Deaths prove the U.S. is still at war

We should send a message by bombing Fallujah, Iraq, into the ground.

Fallujah will be the cemetery of Americans!”

So screamed a crowd of enraged Sunnis as they dragged the charred cadavers of civilian contractors through the streets of their city. Insurgents had lobbed grenades under the vehicle of these four Americans, proceeded to spray the flaming wreck with automatic gunfire and then brutalized the corpses. A throng of Iraqis, including women and children, tied three corpses to a bridge over the Euphrates River, chanting that every American who entered the city would meet the same grisly fate.

A newly liberated society has seized an old villain. Popular newspapers insist that the Americans invaded at the behest of the Jews, who longed to ethnically cleanse Iraq and seize its land as real estate. Solemn vigils and furious demonstrations lament the assassination of Sheik Ahmed Yassin, mastermind of bombings that killed hundreds of Israelis.

Yassin’s successor promptly branded President George W. Bush an “enemy of God,” and thousands assemble throughout Iraq to affirm that Bush is a wayward crusader whose very existence is a blight and a scourge upon Islam.

We are told that it is a small network of unrepentant Baathists and marauding jihadists who continue to kill us, and that the vast majority of Iraqis accept our presence, grateful for their liberation. We are assured that the loss of American lives and U.S. dollars is necessary in the birthing of a stable democracy in what was once the epicenter of Arabic totalitarianism, and that, like dominos, the autocracies of the region will democratize, Americanize and join us as full and equal partners in the international community.

We are told that more Americans should be martyred to bestow democracy upon the very people who are killing us.

It is not only deposed officials and foreign jihadists who slaughter our soldiers. Children cheered to see the blackened bodies of American patriots mutilated by their fathers, ridiculed by their mothers and strung up by their neighbors as a grotesque monument to human savagery.

Our solution is to herd the mob into the ballot booth where, instead of killing us with grenades and bullets, they can attack us by proxy with the missiles we furnish and the tanks we provide. And our soldiers remain in the middle. Squatting in the desert or passing through the shelled-out streets,

seeing some citizens cheering, others jeering, many quiet and morose, inscrutable – any could be a Baathist, an al-Zarqawi disciple or a genuine member of al-Qaida.

When an adolescent runs toward the Humvee, excited and agitated, is it to offer the praise and love of a liberated citizen or to explode a bomb, shatter American bodies and drive out his benefactors? Does our soldier fire and risk spilling innocent blood? Does he hesitate and perish in a hail of shrapnel, leaving his children fatherless and his wife a widow – more casualties in the effort to bring democracy to a land that plainly does not want it? And does he wonder why the United States now consigns its children to that miasma of doubt, regret and slaughter?

Some have said the terrorists were trying to send a message in Fallujah.

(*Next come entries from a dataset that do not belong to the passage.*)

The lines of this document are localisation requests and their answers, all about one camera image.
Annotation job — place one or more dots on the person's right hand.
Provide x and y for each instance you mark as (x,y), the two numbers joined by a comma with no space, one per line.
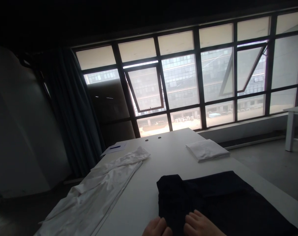
(200,225)

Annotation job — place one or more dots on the person's left hand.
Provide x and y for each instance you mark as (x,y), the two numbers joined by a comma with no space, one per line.
(155,228)

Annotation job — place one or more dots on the person's right fingers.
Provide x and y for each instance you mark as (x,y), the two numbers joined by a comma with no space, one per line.
(195,220)

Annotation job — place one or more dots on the person's left fingers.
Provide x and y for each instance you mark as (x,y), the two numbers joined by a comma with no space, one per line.
(162,227)

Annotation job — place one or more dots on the black garment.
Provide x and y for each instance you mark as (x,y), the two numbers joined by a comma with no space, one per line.
(225,201)

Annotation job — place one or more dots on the folded white cloth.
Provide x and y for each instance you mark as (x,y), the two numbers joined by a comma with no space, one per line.
(206,150)

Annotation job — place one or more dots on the spread white garment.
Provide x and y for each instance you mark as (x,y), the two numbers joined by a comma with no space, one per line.
(102,186)

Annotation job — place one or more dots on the white paper sheet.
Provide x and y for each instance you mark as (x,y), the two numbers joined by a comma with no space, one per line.
(117,150)

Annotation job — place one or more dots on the blue pen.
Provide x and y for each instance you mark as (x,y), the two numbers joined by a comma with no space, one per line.
(115,147)

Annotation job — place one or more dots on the dark baseboard heater grille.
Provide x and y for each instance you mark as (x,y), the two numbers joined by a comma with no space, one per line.
(252,140)

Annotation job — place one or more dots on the dark glossy panel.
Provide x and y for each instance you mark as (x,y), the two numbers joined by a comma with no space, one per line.
(107,110)

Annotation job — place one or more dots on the small white table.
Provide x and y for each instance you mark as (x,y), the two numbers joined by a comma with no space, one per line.
(290,123)

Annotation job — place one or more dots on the large black-framed window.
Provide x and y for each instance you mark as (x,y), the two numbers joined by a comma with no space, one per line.
(183,81)

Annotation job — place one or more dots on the dark blue curtain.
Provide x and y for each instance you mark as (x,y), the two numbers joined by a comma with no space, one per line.
(70,110)

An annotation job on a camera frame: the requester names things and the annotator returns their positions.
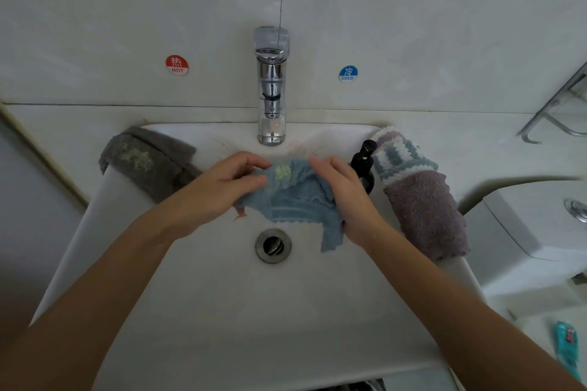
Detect person's left hand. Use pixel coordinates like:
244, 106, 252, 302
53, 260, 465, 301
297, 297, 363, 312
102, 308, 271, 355
154, 150, 273, 243

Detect person's right hand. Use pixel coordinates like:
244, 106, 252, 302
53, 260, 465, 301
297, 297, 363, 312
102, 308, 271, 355
309, 155, 402, 254

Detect blue stained cloth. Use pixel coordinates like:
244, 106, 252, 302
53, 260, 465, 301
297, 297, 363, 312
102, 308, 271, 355
240, 159, 348, 254

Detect pink white striped cloth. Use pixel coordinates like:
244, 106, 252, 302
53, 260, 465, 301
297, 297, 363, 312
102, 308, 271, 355
369, 126, 405, 144

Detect brown cloth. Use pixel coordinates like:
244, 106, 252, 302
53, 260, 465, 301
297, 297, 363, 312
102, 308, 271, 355
385, 170, 471, 263

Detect white ceramic sink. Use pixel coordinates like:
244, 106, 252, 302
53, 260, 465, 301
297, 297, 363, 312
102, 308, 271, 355
29, 122, 485, 391

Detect person's right forearm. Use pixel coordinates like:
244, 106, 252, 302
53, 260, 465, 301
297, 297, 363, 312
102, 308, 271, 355
367, 228, 583, 391

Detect person's left forearm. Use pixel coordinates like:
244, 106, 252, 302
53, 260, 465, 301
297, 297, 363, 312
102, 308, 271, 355
0, 212, 180, 391

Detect metal sink drain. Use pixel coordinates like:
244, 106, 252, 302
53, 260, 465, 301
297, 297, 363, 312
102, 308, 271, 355
255, 228, 294, 265

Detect black pump soap bottle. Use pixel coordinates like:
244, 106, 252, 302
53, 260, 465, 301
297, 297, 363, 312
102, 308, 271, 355
349, 139, 379, 197

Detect chrome faucet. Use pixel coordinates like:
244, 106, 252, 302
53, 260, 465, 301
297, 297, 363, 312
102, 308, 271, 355
253, 26, 291, 147

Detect red round sticker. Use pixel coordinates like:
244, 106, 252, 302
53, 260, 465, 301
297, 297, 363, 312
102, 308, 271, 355
165, 54, 191, 76

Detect white toilet tank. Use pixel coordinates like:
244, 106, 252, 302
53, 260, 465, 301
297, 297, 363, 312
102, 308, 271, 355
461, 180, 587, 300

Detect gray patterned trousers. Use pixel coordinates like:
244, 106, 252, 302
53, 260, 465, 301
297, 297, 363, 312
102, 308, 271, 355
312, 379, 386, 391

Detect chrome flush button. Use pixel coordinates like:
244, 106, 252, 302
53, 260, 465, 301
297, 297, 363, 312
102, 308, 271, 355
564, 198, 587, 224

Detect white toilet lid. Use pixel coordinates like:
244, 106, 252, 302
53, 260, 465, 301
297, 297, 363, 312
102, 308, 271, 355
509, 304, 587, 391

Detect teal tube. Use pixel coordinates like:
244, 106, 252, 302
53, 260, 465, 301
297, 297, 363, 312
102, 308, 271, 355
553, 320, 583, 382

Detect metal wall shelf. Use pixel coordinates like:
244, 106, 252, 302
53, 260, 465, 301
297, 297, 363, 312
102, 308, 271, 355
519, 60, 587, 144

We should send a message by bombing Fallujah into the ground. We are not conducting a peacekeeping operation; we are engaged in a war. We should either treat it as such or withdraw unilaterally so Iraq can enjoy the anarchy and civil war it has bought with the lives of our soldiers. We will not deter the terrorists by building a country for our executioners, nor will we avenge our fallen by sacrificing others to win the hearts and minds of their killers.

Christopher Oster is a political science junior. He welcomes comments at [email protected]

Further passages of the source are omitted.